The most important part of mindfulness is knowing how much mental energy you have left throughout the day.

Routinely Enlist Professional Help

No matter how much you attempt to practice habits that improve mental health, sometimes the only thing left to do is seek out professional help. Depending on your situation, this could be in the form of a therapist, sobriety coach, or even a lawyer.

Though it may seem scary at first, it's important not to feel ashamed if seeking assistance. More importantly, it doesn't need to be an emergency to seek out help for yourself.

You can talk to a counselor about anything, but here are some more situations in which talking with one is beneficial:

  • When you're not able to sleep, and it's negatively impacting your day.
  • If you can't stop feeling overwhelmed or panicked.
  • When the stress is affecting other aspects of your life like work, family life, or school.
  • If you feel like your habits or addictions are no longer safe and what to do.
  • When coping with a difficult breakup and looking for help on how to move on.
  • Recognize the signs you are ready for or about to go through the divorce process and need guidance.
  • Dealing with the death of a loved one and needing support.
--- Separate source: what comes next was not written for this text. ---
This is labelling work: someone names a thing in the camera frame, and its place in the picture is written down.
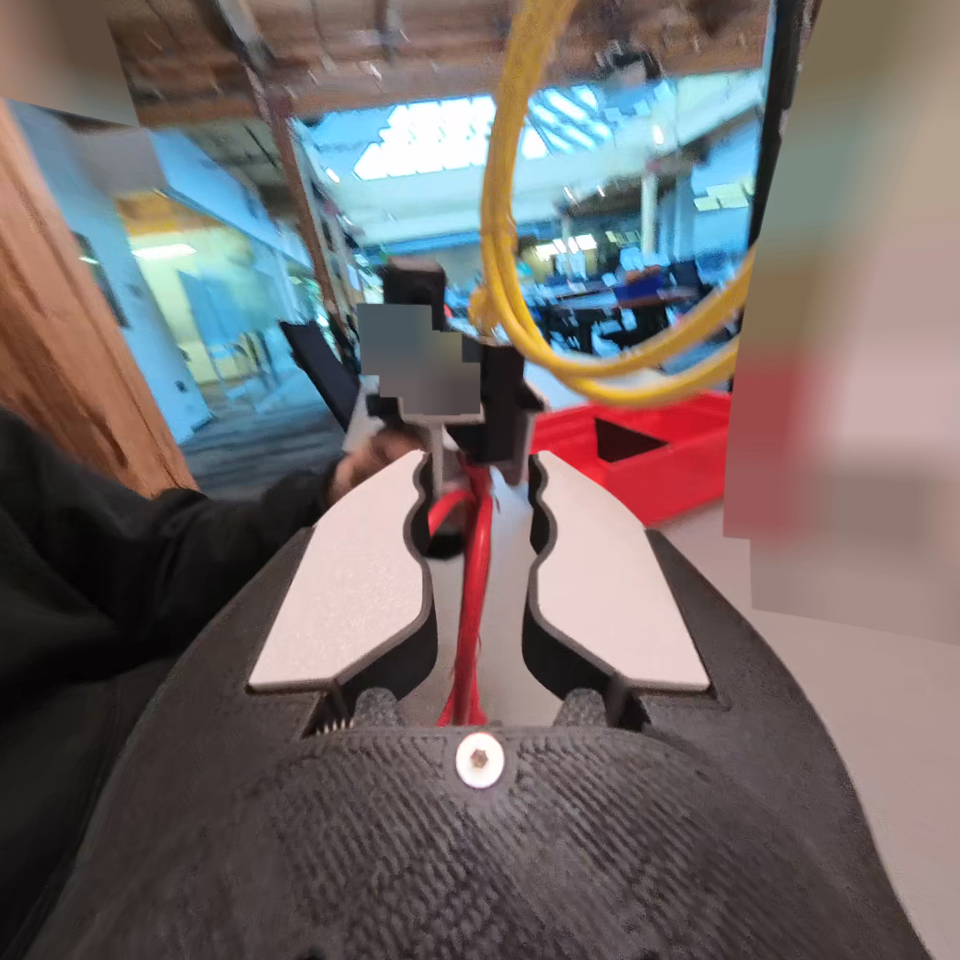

There are several reasons to seek the assistance of professionals. Whether it involves what to ask your divorce attorney on your first visit or how to cope with the loss of a pet, there is no right or wrong time or scenario when it comes to helping oneself.

You don't have to deal with your situation alone, help is just a phone call away. If you or someone you know is struggling, reach out for help from those trained in mental health habits and learn how to live your best life.